DATA EXTRACT START

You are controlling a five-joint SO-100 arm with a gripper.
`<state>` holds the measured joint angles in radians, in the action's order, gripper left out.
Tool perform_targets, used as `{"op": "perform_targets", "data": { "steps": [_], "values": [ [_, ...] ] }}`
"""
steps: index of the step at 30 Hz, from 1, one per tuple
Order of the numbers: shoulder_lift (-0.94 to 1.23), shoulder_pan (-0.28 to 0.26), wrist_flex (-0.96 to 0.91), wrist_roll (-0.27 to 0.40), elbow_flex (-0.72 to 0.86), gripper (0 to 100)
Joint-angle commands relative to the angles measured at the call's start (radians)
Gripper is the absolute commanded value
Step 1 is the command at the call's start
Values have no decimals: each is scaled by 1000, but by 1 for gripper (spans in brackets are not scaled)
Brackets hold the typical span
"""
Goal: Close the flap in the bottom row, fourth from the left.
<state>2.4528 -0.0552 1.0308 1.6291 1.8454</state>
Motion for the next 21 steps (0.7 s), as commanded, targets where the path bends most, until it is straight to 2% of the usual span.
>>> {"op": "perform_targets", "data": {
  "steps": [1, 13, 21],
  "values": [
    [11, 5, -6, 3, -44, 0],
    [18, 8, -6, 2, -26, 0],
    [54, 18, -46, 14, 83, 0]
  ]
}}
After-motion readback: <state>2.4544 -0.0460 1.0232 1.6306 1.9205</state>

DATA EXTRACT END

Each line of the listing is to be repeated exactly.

You are controlling a five-joint SO-100 arm with a gripper.
`<state>` holds the measured joint angles in radians, in the action's order, gripper left out.
Tool perform_targets, used as `{"op": "perform_targets", "data": { "steps": [_], "values": [ [_, ...] ] }}`
"""
steps: index of the step at 30 Hz, from 1, one per tuple
Order of the numbers: shoulder_lift (-0.94 to 1.23), shoulder_pan (-0.28 to 0.26), wrist_flex (-0.96 to 0.91), wrist_roll (-0.27 to 0.40), elbow_flex (-0.72 to 0.86), gripper (0 to 100)
Joint-angle commands relative to the angles measured at the call's start (radians)
Gripper is the absolute commanded value
Step 1 is the command at the call's start
Values have no decimals: each is scaled by 1000, but by 1 for gripper (spans in brackets are not scaled)
Brackets hold the typical span
"""
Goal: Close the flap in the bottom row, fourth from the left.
<state>2.4528 -0.0552 1.0308 1.6291 1.8454</state>
Motion for the next 21 steps (0.7 s), as commanded, targets where the path bends most, until it is straight to 2% of the usual span.
>>> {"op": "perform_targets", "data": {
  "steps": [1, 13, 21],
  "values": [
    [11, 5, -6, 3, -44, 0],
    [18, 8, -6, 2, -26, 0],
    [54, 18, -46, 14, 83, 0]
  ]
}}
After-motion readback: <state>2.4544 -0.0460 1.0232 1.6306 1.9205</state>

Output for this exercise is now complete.